I am comparing two sets of data using the Wilcoxon Rank Sum test. Although the distributions appear to be quite different, the p-value is quite high (0.344).
This is the line of code being used for the test:
WG2013_data$Duration <- c(2, 2, 4, 4, 12, 2, 2)
WG2014_data$Duration <- c(1, 26, 1, 31, 18, 12)
wcx <- tidy(wilcox.test(WG2013_data$Duration, WG2014_data$Duration))
There are 7 samples in the WG2013_data
and 6 samples in the WB2014_data
. Could it be that the unequal sample sizes is causing the high p-value?

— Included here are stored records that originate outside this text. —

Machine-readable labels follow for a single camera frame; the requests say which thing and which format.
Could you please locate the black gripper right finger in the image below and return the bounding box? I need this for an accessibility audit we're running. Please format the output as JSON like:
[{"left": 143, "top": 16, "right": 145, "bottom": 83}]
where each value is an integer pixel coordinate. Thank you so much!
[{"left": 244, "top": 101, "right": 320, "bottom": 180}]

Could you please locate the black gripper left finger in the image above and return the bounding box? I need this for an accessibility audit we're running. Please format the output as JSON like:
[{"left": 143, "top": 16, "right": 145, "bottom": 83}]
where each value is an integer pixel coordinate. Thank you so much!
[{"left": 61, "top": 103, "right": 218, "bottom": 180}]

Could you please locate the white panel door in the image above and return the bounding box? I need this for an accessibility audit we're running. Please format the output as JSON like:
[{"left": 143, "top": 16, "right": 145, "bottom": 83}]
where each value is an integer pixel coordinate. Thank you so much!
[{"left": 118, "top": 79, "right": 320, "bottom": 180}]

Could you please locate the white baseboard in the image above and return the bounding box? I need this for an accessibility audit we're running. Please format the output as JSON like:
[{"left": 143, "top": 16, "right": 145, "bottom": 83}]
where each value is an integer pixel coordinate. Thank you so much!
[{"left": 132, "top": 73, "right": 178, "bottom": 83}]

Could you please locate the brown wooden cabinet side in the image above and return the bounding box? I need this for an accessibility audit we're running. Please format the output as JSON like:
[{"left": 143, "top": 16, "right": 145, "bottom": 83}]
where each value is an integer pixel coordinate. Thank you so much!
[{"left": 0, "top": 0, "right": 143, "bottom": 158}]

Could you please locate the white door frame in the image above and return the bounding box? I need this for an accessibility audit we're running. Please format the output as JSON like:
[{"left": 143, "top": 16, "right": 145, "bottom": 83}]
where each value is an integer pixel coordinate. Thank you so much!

Should I set any options as TRUE/FALSE
?
I've also tried the Kolmogorov-Smirnov test:
ks <- tidy(ks.test(WG2013_data$Duration, WG2014_data$Duration))
And the Kruskal–Wallis test:
kruskal <- tidy(kruskal.test(Duration ~ Year, data = WG_data))
Both of these tests also show p-values of about 0.34.
Welch's t-test gives a p-value = 0.089, so this at least shows a significant difference in the mean at p < 0.1, but the Whigg 2013 data are not normal according to a qqplot and Shapiro-Wilk test.
Is there another non-parametric test I should try?